• **Work to be completed**
The full listing below should be repeated exactly.

────────────────────

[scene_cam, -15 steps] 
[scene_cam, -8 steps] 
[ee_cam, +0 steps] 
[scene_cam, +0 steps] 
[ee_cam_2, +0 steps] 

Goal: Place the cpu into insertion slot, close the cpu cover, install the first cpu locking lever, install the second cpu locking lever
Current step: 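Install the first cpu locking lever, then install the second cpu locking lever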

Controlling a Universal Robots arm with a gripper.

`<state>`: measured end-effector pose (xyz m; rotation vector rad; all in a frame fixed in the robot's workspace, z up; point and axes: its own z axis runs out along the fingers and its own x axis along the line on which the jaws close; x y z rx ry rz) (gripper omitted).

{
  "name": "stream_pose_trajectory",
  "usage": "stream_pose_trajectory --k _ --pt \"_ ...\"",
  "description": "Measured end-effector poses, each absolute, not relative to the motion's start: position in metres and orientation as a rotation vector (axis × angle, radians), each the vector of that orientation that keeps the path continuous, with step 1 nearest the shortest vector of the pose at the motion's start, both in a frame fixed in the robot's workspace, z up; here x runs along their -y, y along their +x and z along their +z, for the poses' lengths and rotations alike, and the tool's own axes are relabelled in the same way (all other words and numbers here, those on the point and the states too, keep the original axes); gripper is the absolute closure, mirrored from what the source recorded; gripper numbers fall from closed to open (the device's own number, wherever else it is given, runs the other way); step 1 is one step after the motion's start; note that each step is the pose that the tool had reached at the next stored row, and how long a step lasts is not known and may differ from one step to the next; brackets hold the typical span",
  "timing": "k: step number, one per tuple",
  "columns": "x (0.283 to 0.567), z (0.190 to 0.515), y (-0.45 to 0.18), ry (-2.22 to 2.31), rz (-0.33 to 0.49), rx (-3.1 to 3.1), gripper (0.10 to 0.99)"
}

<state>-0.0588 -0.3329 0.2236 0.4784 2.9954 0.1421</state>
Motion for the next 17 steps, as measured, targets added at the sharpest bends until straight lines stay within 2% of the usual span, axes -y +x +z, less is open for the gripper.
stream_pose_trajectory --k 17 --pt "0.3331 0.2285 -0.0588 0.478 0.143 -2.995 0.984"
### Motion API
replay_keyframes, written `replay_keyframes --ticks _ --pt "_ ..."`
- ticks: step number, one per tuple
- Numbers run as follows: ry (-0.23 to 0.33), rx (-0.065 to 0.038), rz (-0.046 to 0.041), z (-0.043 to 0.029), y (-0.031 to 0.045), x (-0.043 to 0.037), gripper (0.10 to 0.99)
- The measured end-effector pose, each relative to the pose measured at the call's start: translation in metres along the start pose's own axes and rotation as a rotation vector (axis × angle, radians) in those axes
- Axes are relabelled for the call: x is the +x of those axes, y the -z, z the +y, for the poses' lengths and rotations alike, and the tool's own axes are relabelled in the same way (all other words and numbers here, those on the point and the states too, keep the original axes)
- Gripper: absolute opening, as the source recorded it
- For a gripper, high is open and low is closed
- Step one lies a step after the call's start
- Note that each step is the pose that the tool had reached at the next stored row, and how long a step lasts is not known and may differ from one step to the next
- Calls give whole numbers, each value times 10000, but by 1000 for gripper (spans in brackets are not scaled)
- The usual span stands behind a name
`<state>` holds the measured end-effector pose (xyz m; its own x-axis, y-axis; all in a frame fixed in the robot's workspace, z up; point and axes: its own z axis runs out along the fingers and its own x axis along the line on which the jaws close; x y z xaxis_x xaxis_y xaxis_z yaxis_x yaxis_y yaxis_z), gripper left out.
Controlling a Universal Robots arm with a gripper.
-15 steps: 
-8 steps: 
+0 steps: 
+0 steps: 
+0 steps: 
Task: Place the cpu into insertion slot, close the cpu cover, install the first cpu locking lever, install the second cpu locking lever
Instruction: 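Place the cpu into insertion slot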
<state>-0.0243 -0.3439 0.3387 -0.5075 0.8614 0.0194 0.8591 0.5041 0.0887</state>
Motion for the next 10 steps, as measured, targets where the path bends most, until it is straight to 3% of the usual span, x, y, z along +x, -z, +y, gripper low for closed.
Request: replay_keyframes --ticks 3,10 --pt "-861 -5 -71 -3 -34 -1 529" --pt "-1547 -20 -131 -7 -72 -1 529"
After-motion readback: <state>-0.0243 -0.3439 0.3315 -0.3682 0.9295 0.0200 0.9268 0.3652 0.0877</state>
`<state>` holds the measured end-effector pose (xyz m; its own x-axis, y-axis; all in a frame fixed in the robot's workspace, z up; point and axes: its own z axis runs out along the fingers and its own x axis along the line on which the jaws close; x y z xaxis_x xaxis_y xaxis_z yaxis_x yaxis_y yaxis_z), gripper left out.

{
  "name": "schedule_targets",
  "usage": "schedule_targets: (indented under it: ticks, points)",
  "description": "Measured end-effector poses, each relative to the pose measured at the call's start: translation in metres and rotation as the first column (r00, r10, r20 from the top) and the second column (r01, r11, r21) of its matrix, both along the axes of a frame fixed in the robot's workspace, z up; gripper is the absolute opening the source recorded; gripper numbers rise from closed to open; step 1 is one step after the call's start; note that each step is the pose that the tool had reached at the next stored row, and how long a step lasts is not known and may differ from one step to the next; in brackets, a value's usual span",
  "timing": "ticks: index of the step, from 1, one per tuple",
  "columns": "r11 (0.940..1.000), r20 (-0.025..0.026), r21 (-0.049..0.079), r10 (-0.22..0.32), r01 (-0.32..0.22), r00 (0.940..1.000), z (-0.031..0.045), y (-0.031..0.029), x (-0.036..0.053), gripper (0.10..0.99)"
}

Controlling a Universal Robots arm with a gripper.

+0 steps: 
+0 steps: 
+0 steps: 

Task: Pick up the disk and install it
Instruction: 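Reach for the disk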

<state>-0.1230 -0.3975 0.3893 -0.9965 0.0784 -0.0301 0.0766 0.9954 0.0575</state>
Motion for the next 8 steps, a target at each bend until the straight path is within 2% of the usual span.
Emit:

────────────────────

• **Reply**
[scene_cam, -15 steps] 
[scene_cam, -8 steps] 
[ee_cam, +0 steps] 
[scene_cam, +0 steps] 
[ee_cam_2, +0 steps] 

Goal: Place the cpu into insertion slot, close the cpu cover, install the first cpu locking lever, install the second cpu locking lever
Current step: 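Install the first cpu locking lever, then install the second cpu locking lever
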
Controlling a Universal Robots arm with a gripper.

`<state>`: measured end-effector pose (xyz m; rotation vector rad; all in a frame fixed in the robot's workspace, z up; point and axes: its own z axis runs out along the fingers and its own x axis along the line on which the jaws close; x y z rx ry rz) (gripper omitted).

{
  "name": "stream_pose_trajectory",
  "usage": "stream_pose_trajectory --k _ --pt \"_ ...\"",
  "description": "Measured end-effector poses, each absolute, not relative to the motion's start: position in metres and orientation as a rotation vector (axis × angle, radians), each the vector of that orientation that keeps the path continuous, with step 1 nearest the shortest vector of the pose at the motion's start, both in a frame fixed in the robot's workspace, z up; here x runs along their -y, y along their +x and z along their +z, for the poses' lengths and rotations alike, and the tool's own axes are relabelled in the same way (all other words and numbers here, those on the point and the states too, keep the original axes); gripper is the absolute closure, mirrored from what the source recorded; gripper numbers fall from closed to open (the device's own number, wherever else it is given, runs the other way); step 1 is one step after the motion's start; note that each step is the pose that the tool had reached at the next stored row, and how long a step lasts is not known and may differ from one step to the next; brackets hold the typical span",
  "timing": "k: step number, one per tuple",
  "columns": "x (0.283 to 0.567), z (0.190 to 0.515), y (-0.45 to 0.18), ry (-2.22 to 2.31), rz (-0.33 to 0.49), rx (-3.1 to 3.1), gripper (0.10 to 0.99)"
}

<state>-0.0588 -0.3329 0.2236 0.4784 2.9954 0.1421</state>
Motion for the next 17 steps, as measured, targets added at the sharpest bends until straight lines stay within 2% of the usual span, axes -y +x +z, less is open for the gripper.
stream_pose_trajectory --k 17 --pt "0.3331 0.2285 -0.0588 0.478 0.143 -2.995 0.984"
### Motion API
replay_keyframes, written `replay_keyframes --ticks _ --pt "_ ..."`
- ticks: step number, one per tuple
- Numbers run as follows: ry (-0.23 to 0.33), rx (-0.065 to 0.038), rz (-0.046 to 0.041), z (-0.043 to 0.029), y (-0.031 to 0.045), x (-0.043 to 0.037), gripper (0.10 to 0.99)
- The measured end-effector pose, each relative to the pose measured at the call's start: translation in metres along the start pose's own axes and rotation as a rotation vector (axis × angle, radians) in those axes
- Axes are relabelled for the call: x is the +x of those axes, y the -z, z the +y, for the poses' lengths and rotations alike, and the tool's own axes are relabelled in the same way (all other words and numbers here, those on the point and the states too, keep the original axes)
- Gripper: absolute opening, as the source recorded it
- For a gripper, high is open and low is closed
- Step one lies a step after the call's start
- Note that each step is the pose that the tool had reached at the next stored row, and how long a step lasts is not known and may differ from one step to the next
- Calls give whole numbers, each value times 10000, but by 1000 for gripper (spans in brackets are not scaled)
- The usual span stands behind a name
`<state>` holds the measured end-effector pose (xyz m; its own x-axis, y-axis; all in a frame fixed in the robot's workspace, z up; point and axes: its own z axis runs out along the fingers and its own x axis along the line on which the jaws close; x y z xaxis_x xaxis_y xaxis_z yaxis_x yaxis_y yaxis_z), gripper left out.
Controlling a Universal Robots arm with a gripper.
-15 steps: 
-8 steps: 
+0 steps: 
+0 steps: 
+0 steps: 
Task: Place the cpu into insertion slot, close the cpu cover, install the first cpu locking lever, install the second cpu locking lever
Instruction: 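Place the cpu into insertion slot
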<state>-0.0243 -0.3439 0.3387 -0.5075 0.8614 0.0194 0.8591 0.5041 0.0887</state>
Motion for the next 10 steps, as measured, targets where the path bends most, until it is straight to 3% of the usual span, x, y, z along +x, -z, +y, gripper low for closed.
Request: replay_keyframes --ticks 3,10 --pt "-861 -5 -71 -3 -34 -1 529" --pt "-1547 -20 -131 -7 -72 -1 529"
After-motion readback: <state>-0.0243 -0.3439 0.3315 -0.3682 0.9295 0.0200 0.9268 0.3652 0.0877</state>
`<state>` holds the measured end-effector pose (xyz m; its own x-axis, y-axis; all in a frame fixed in the robot's workspace, z up; point and axes: its own z axis runs out along the fingers and its own x axis along the line on which the jaws close; x y z xaxis_x xaxis_y xaxis_z yaxis_x yaxis_y yaxis_z), gripper left out.

{
  "name": "schedule_targets",
  "usage": "schedule_targets: (indented under it: ticks, points)",
  "description": "Measured end-effector poses, each relative to the pose measured at the call's start: translation in metres and rotation as the first column (r00, r10, r20 from the top) and the second column (r01, r11, r21) of its matrix, both along the axes of a frame fixed in the robot's workspace, z up; gripper is the absolute opening the source recorded; gripper numbers rise from closed to open; step 1 is one step after the call's start; note that each step is the pose that the tool had reached at the next stored row, and how long a step lasts is not known and may differ from one step to the next; in brackets, a value's usual span",
  "timing": "ticks: index of the step, from 1, one per tuple",
  "columns": "r11 (0.940..1.000), r20 (-0.025..0.026), r21 (-0.049..0.079), r10 (-0.22..0.32), r01 (-0.32..0.22), r00 (0.940..1.000), z (-0.031..0.045), y (-0.031..0.029), x (-0.036..0.053), gripper (0.10..0.99)"
}

Controlling a Universal Robots arm with a gripper.

+0 steps: 
+0 steps: 
+0 steps: 

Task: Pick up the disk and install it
Instruction: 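Reach for the disk
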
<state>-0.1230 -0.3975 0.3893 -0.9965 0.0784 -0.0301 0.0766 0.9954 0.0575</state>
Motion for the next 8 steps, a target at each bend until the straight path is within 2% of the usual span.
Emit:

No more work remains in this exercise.